- _About this task_
Return each record unchanged and drop the images.

- _Stored data_
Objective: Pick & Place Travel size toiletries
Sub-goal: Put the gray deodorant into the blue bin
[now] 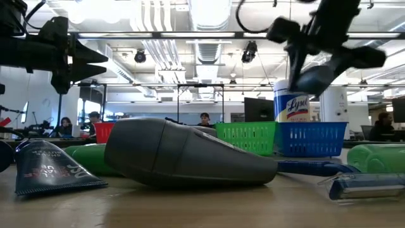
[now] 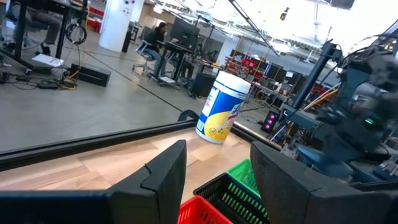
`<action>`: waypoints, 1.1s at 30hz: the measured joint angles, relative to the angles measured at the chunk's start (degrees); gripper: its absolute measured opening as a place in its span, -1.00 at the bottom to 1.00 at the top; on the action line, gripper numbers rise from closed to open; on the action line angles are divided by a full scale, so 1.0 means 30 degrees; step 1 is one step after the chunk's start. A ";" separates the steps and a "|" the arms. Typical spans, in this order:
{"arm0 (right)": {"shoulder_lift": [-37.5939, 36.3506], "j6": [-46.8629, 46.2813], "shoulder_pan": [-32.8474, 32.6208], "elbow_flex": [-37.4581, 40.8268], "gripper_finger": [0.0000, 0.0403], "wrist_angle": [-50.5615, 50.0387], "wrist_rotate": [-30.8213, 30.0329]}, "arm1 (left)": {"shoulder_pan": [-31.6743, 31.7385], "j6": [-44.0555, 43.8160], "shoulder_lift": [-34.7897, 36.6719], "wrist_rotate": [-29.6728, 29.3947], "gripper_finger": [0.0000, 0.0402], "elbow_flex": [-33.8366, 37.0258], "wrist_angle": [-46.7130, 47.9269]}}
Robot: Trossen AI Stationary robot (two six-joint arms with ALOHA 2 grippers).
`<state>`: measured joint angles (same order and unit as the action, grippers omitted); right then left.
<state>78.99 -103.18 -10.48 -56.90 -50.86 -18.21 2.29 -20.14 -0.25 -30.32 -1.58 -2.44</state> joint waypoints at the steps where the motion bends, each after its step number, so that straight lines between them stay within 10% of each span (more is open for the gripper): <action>1: -0.0249 0.0287 0.0608 0.0457 -0.01 0.0355 0.0076 | 0.0000 0.0005 0.0000 0.0005 -0.08 0.0000 0.0000; 21: 0.1591 0.2577 0.3700 0.1914 0.54 0.2135 0.2090 | -0.0003 0.0005 0.0000 0.0005 -0.08 0.0000 0.0178; 33: 0.2403 1.0226 -0.0314 -0.0607 0.75 0.4067 0.4516 | 0.0004 -0.0011 0.0000 0.0005 -0.08 0.0000 0.0252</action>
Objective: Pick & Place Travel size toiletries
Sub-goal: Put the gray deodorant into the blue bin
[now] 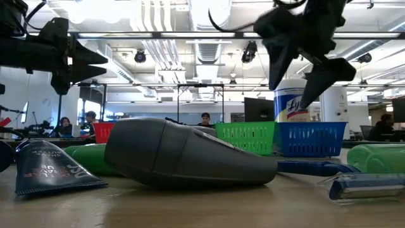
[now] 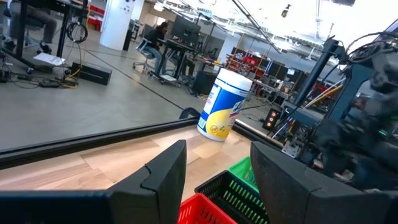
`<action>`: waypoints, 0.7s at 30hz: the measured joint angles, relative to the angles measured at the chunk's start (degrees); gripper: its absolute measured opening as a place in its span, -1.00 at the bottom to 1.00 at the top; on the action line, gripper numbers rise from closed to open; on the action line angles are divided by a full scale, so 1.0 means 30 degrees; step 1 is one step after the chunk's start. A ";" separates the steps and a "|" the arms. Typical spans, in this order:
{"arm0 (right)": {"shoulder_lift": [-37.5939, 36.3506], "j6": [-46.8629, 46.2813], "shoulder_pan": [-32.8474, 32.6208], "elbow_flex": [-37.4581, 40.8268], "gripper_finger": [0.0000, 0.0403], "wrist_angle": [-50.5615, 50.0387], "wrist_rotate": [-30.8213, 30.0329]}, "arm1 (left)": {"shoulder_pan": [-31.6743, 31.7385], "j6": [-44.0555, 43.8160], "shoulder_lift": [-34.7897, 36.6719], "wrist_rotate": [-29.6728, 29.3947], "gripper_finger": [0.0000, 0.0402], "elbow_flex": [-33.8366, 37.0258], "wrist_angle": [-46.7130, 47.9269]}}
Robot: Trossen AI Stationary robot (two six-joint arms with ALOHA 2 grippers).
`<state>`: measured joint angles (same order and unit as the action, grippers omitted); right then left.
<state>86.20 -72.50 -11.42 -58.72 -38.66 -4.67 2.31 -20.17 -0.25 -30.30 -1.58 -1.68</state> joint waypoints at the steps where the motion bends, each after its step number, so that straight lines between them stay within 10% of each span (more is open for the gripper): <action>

- _Task solution_
Objective: Pick & Place Travel size toiletries
Sub-goal: Put the gray deodorant into the blue bin
[now] 
[now] 
`<action>`: waypoints, 1.1s at 30hz: the measured joint angles, relative to the angles measured at the chunk's start (degrees); gripper: its absolute measured opening as a place in its span, -1.00 at the bottom to 1.00 at the top; on the action line, gripper numbers rise from closed to open; on the action line angles are divided by a full scale, so 1.0 means 30 degrees; step 1 is one step after the chunk's start. A ";" separates the steps and a "|" the arms. Typical spans, in this order:
{"arm0 (right)": {"shoulder_lift": [-37.5939, 36.3506], "j6": [-46.8629, 46.2813], "shoulder_pan": [-32.8474, 32.6208], "elbow_flex": [-37.4581, 40.8268], "gripper_finger": [0.0000, 0.0403], "wrist_angle": [-50.5615, 50.0387], "wrist_rotate": [-30.8213, 30.0329]}, "arm1 (left)": {"shoulder_pan": [-31.6743, 31.7385], "j6": [-44.0555, 43.8160], "shoulder_lift": [-34.7897, 36.6719], "wrist_rotate": [-29.6728, 29.3947], "gripper_finger": [0.0000, 0.0402], "elbow_flex": [-33.8366, 37.0258], "wrist_angle": [-46.7130, 47.9269]}}
Robot: Trossen AI Stationary robot (two six-joint arms with ALOHA 2 grippers).
`<state>`: measured joint angles (same order and unit as the action, grippers omitted); right then left.
<state>78.99 -103.18 -10.48 -56.90 -50.86 -18.21 2.29 -20.14 -0.25 -30.32 -1.58 -2.44</state> joint waypoints at the steps where the motion bends, each after its step number, so that straight lines between them stay within 10% of each span (more is open for the gripper): <action>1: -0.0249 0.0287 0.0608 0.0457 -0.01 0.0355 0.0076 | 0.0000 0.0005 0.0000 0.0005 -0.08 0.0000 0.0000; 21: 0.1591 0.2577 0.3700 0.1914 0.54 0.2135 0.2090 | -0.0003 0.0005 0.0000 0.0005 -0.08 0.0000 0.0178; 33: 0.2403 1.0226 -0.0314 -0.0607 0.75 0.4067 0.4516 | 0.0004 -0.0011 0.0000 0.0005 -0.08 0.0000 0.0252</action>
Objective: Pick & Place Travel size toiletries
Sub-goal: Put the gray deodorant into the blue bin
[now] 
[now] 
`<action>`: waypoints, 0.7s at 30hz: the measured joint angles, relative to the angles measured at the chunk's start (degrees); gripper: its absolute measured opening as a place in its span, -1.00 at the bottom to 1.00 at the top; on the action line, gripper numbers rise from closed to open; on the action line angles are divided by a full scale, so 1.0 means 30 degrees; step 1 is one step after the chunk's start. A ";" separates the steps and a "|" the arms. Typical spans, in this order:
{"arm0 (right)": {"shoulder_lift": [-37.5939, 36.3506], "j6": [-46.8629, 46.2813], "shoulder_pan": [-32.8474, 32.6208], "elbow_flex": [-37.4581, 40.8268], "gripper_finger": [0.0000, 0.0403], "wrist_angle": [-50.5615, 50.0387], "wrist_rotate": [-30.8213, 30.0329]}, "arm1 (left)": {"shoulder_pan": [-31.6743, 31.7385], "j6": [-44.0555, 43.8160], "shoulder_lift": [-34.7897, 36.6719], "wrist_rotate": [-29.6728, 29.3947], "gripper_finger": [0.0000, 0.0402], "elbow_flex": [-33.8366, 37.0258], "wrist_angle": [-46.7130, 47.9269]}}
Robot: Trossen AI Stationary robot (two six-joint arms with ALOHA 2 grippers).
`<state>`: measured joint angles (same order and unit as the action, grippers omitted); right then left.
<state>86.20 -72.50 -11.42 -58.72 -38.66 -4.67 2.31 -20.17 -0.25 -30.30 -1.58 -1.68</state> joint waypoints at the steps where the motion bends, each after its step number, so that straight lines between them stay within 10% of each span (more is open for the gripper): <action>

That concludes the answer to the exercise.